Site Reliability Engineer
AAA gaming client is looking for a Site Reliability Engineer to join their Infrastructure team. This is a contracting position expected to last from 12 to 18 months.
Hired candidate will make sure all teams are able to install game builds and tools, and access internal services.
Candidate must have experience with modern build pipelines.
Must be able to build scalable services, write reliable automation, and design workflows.
Participate in support rotation with other members of the infrastructure team.
Handle day to day support operations on large scale computer farm.
Partner with IT Team to improve farm stability, performance, and maintainability.
Plan, migrate and support computer farm transition to Microsoft Azure where applicable.
Support Infrastructure and partner teams on development initiatives.
Investigate, report, and resolve farm / infrastructure team issues.
Create, Adjust and Monitor Infrastructure team SLAs, SLIs and SLOs and work toward resolving any failing indicators.

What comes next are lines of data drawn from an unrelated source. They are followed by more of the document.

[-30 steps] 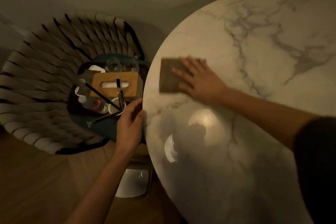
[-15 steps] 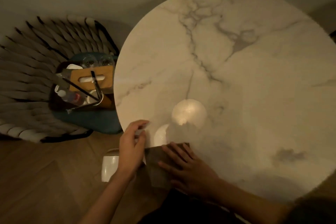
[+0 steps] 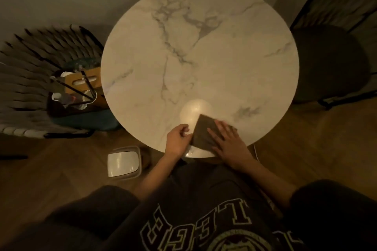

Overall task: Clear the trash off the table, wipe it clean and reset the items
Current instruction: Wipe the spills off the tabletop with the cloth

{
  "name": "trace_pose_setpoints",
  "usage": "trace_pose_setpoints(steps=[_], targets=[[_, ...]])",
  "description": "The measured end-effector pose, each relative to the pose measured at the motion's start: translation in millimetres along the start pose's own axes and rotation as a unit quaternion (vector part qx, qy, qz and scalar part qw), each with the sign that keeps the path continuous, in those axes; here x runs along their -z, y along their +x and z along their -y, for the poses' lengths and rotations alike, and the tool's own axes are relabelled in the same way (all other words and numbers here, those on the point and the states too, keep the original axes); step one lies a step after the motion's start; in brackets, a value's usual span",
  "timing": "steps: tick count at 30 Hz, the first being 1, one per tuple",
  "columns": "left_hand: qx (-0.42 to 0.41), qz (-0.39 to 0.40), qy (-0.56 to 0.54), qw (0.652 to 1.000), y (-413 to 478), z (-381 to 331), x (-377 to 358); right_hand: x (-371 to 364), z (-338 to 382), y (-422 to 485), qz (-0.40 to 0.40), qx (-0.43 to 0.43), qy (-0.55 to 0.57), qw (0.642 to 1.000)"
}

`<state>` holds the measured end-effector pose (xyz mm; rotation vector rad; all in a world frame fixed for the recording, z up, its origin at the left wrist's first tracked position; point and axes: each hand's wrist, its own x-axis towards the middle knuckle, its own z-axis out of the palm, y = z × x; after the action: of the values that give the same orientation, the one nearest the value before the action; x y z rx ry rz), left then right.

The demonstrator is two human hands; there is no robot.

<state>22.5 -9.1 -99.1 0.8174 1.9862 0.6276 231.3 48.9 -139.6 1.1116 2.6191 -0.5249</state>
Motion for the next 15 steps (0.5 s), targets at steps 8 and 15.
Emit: trace_pose_setpoints(steps=[8,15], targets=[[0.087,0.071,-0.05,0.992,-4,-27,-40,12,-11,-19,0.03,0.023,0.063,0.997],[0.135,0.083,-0.076,0.984,-19,-9,1,26,44,-31,0.002,0.042,0.284,0.958]])
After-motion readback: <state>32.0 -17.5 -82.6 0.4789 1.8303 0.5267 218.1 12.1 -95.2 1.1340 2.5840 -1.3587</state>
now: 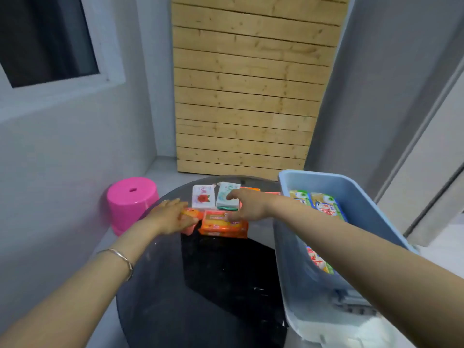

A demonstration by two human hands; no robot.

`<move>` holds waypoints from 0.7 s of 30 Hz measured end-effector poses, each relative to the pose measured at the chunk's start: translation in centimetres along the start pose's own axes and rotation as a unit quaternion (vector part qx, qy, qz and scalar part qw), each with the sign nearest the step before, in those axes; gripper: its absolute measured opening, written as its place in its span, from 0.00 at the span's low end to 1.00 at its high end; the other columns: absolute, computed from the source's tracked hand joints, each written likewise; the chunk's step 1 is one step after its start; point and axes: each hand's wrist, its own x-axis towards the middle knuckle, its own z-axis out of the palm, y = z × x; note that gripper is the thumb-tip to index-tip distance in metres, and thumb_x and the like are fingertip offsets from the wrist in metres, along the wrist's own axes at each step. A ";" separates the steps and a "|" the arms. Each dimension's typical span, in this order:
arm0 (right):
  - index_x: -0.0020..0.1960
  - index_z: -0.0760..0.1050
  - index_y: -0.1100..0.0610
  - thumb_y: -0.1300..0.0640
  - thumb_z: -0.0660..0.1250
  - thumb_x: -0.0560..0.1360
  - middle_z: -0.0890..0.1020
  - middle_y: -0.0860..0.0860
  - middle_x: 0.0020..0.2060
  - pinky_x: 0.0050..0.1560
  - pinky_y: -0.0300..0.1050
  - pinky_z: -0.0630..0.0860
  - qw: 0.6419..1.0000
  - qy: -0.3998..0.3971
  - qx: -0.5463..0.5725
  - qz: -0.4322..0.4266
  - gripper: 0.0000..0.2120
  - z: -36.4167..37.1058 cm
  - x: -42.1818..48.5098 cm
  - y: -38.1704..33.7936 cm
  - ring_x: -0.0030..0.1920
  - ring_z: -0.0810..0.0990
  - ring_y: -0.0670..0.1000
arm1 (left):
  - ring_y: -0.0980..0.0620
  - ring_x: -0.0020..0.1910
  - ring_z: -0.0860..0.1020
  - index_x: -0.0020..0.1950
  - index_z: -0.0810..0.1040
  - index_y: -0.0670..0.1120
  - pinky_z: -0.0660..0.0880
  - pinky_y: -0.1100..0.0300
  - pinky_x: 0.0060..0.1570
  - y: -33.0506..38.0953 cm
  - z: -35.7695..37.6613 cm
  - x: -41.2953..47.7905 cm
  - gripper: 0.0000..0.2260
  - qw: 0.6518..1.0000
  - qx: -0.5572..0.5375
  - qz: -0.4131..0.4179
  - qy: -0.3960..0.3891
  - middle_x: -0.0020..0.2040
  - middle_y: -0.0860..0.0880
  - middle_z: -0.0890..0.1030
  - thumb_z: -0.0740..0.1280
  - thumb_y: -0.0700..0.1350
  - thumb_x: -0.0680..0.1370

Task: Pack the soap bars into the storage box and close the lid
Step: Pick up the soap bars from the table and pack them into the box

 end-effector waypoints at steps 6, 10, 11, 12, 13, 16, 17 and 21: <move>0.76 0.56 0.55 0.44 0.68 0.72 0.65 0.55 0.74 0.69 0.56 0.67 0.989 -0.102 -0.019 0.106 0.38 3.1 5.6 -1.0 0.70 0.67 0.58 | 0.41 0.77 0.49 0.77 0.50 0.55 0.51 0.47 0.75 -3.7 2.5 1.6 0.32 0.999 -0.005 -0.052 0.005 0.79 0.47 0.49 0.53 0.65 0.76; 0.73 0.60 0.55 0.42 0.71 0.69 0.69 0.55 0.70 0.68 0.57 0.68 0.983 -0.123 0.023 0.138 0.39 4.4 6.7 -0.3 0.67 0.70 0.58 | 0.41 0.73 0.58 0.76 0.54 0.58 0.61 0.46 0.69 -4.3 2.6 1.8 0.34 0.998 -0.028 -0.051 0.035 0.75 0.47 0.57 0.55 0.69 0.73; 0.73 0.61 0.55 0.42 0.72 0.68 0.70 0.55 0.69 0.67 0.56 0.69 0.983 -0.122 0.020 0.138 0.39 4.7 6.8 -0.2 0.66 0.70 0.58 | 0.41 0.71 0.60 0.75 0.57 0.58 0.62 0.46 0.68 -4.5 2.4 1.9 0.35 0.997 -0.038 -0.056 0.031 0.72 0.46 0.59 0.57 0.70 0.71; 0.72 0.62 0.55 0.42 0.72 0.67 0.70 0.55 0.68 0.66 0.54 0.70 0.984 -0.114 -0.002 0.134 0.39 4.9 6.9 -0.1 0.66 0.71 0.57 | 0.42 0.70 0.62 0.73 0.60 0.57 0.63 0.46 0.68 -4.5 2.0 2.0 0.36 0.997 -0.032 -0.059 0.028 0.69 0.46 0.61 0.58 0.71 0.69; 0.72 0.62 0.55 0.41 0.72 0.67 0.69 0.55 0.68 0.65 0.53 0.71 0.985 -0.105 -0.038 0.131 0.40 5.1 6.9 0.0 0.65 0.71 0.57 | 0.42 0.68 0.63 0.71 0.64 0.56 0.62 0.46 0.68 -4.5 1.6 2.0 0.36 0.998 -0.007 -0.059 0.026 0.67 0.45 0.63 0.60 0.72 0.67; 0.73 0.61 0.55 0.40 0.73 0.65 0.68 0.56 0.68 0.64 0.54 0.70 0.980 -0.088 -0.124 0.125 0.42 6.0 6.4 -0.3 0.67 0.68 0.58 | 0.44 0.63 0.66 0.57 0.70 0.53 0.63 0.48 0.63 -4.4 0.5 2.0 0.33 0.996 0.066 -0.054 0.011 0.60 0.46 0.68 0.63 0.74 0.62; 0.72 0.61 0.56 0.41 0.74 0.65 0.68 0.56 0.68 0.63 0.53 0.70 0.981 -0.083 -0.126 0.123 0.42 6.4 6.2 -0.3 0.67 0.69 0.57 | 0.45 0.60 0.68 0.53 0.70 0.52 0.65 0.50 0.60 -4.4 0.4 1.9 0.32 0.997 0.060 -0.048 -0.003 0.58 0.47 0.70 0.64 0.74 0.61; 0.70 0.62 0.57 0.46 0.76 0.64 0.74 0.55 0.64 0.54 0.48 0.75 0.987 -0.081 -0.075 0.121 0.41 6.6 5.3 -0.9 0.60 0.76 0.56 | 0.51 0.46 0.77 0.46 0.66 0.52 0.76 0.53 0.48 -4.3 1.1 0.3 0.30 0.997 -0.064 0.008 -0.049 0.50 0.49 0.79 0.71 0.71 0.58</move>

Create telemetry and dashboards to visualize farm health.
Qualifications and Skills
3+ years' experience in software development
Bachelor's Degree in Computer Science, or comparable experience
Extensive experience debugging, troubleshooting, and fixing problems in a Windows environment
Proficiency in creating tools in PowerShell, Python or C#
Knowledge of source control Systems
Familiarity with cloud and cloud provisioning tools
Experience with configuration management tools
Experience with Git and Perforce
Experience with Azure DevOps, Azure Monitor Workbooks, Kusto, and App Insights
Experience with configuration management tools: Puppet, Chef, Ansible, Terraform, Packer
Experience with Kubernetes, Docker, and other container technologies
Experience with SQL / NoSQL databases